Difference between Conservative and Semiconservative Replication
During this process, the DNA copies itself to make many copies. In conservative replication, two copies of DNA are made from the same original piece of DNA, which acts as a template. One is made of brand-new DNA, and the other is made of old DNA strands. This kind of DNA replication doesn’t mean anything in terms of biology.
It makes two copies of DNA, one of which is made from the original DNA and the other from a new piece of DNA. Most of the time, the new strand changes based on the template strand.

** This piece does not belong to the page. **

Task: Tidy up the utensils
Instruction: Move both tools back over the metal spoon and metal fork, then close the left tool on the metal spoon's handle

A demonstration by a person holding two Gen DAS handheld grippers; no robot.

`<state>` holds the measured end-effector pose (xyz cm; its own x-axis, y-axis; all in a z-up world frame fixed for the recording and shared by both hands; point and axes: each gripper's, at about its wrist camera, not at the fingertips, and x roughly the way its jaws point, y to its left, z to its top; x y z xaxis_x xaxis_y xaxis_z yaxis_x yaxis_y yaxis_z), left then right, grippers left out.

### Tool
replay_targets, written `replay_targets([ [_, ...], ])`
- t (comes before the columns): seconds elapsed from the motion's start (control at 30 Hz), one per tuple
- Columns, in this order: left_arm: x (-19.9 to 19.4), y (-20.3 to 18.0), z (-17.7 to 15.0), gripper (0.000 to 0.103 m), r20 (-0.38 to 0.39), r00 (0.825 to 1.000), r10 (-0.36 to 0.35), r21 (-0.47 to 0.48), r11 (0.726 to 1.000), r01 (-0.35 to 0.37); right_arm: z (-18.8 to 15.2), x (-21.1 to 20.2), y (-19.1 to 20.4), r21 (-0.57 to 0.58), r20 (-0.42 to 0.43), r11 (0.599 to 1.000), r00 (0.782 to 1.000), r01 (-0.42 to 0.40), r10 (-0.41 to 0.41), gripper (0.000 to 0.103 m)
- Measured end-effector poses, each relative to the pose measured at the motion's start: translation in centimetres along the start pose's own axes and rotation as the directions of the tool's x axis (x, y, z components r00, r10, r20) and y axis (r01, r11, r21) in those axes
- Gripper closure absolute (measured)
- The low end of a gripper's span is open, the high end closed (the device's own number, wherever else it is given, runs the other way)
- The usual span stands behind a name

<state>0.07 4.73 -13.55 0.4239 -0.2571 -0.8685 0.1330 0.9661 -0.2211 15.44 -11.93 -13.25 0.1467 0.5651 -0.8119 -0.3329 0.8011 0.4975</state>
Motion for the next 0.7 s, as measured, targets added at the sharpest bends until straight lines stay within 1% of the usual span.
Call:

The way DNA is fixed is helped by this method. Watson and Crick came up with this replication model, which is now widely used.
Difference Table between Conservative and Semiconservative Replication
|Conservative Replication||Semiconservative Replication|
|It makes one new DNA, and the old one.||It creates two DNA, that have a new strand as well as another strand derived from old DNA.|
|It isn’t biologically significant.||This replication is significant for biology.|
|The function of DNA as an underlying strand of DNA isn’t certain.||Each strand of the initial DNA serves as a model for the creation of a new strand.|
Watson and Crick outlined a model for DNA replication, later called semi-conservative replication. According to Watson and Crick, in preparation for DNA replication, the two strands of DNA first unwound and separated. Meselson and Stahl experimentally proved it.
Replication is called semiconservative because at the time of replication, in each of the two copies of the DNA, one of the strands of DNA is old and conserved and one is newly formed.
Meselson and Stahl Experiment was an experimental proof for semiconservative DNA replication. In 1958, Matthew Meselson and Franklin Stahl conducted an experiment on E. coli which divides in 20 minutes, to study the replication of DNA.
A complex process whereby the ‘parent’ strands of DNA in the double helix are separated, and each one is copied to produce a new (daughter) strand. This process is said to be ‘semiconservative’ because one strand from each parent is conserved and remains intact after replication has taken place.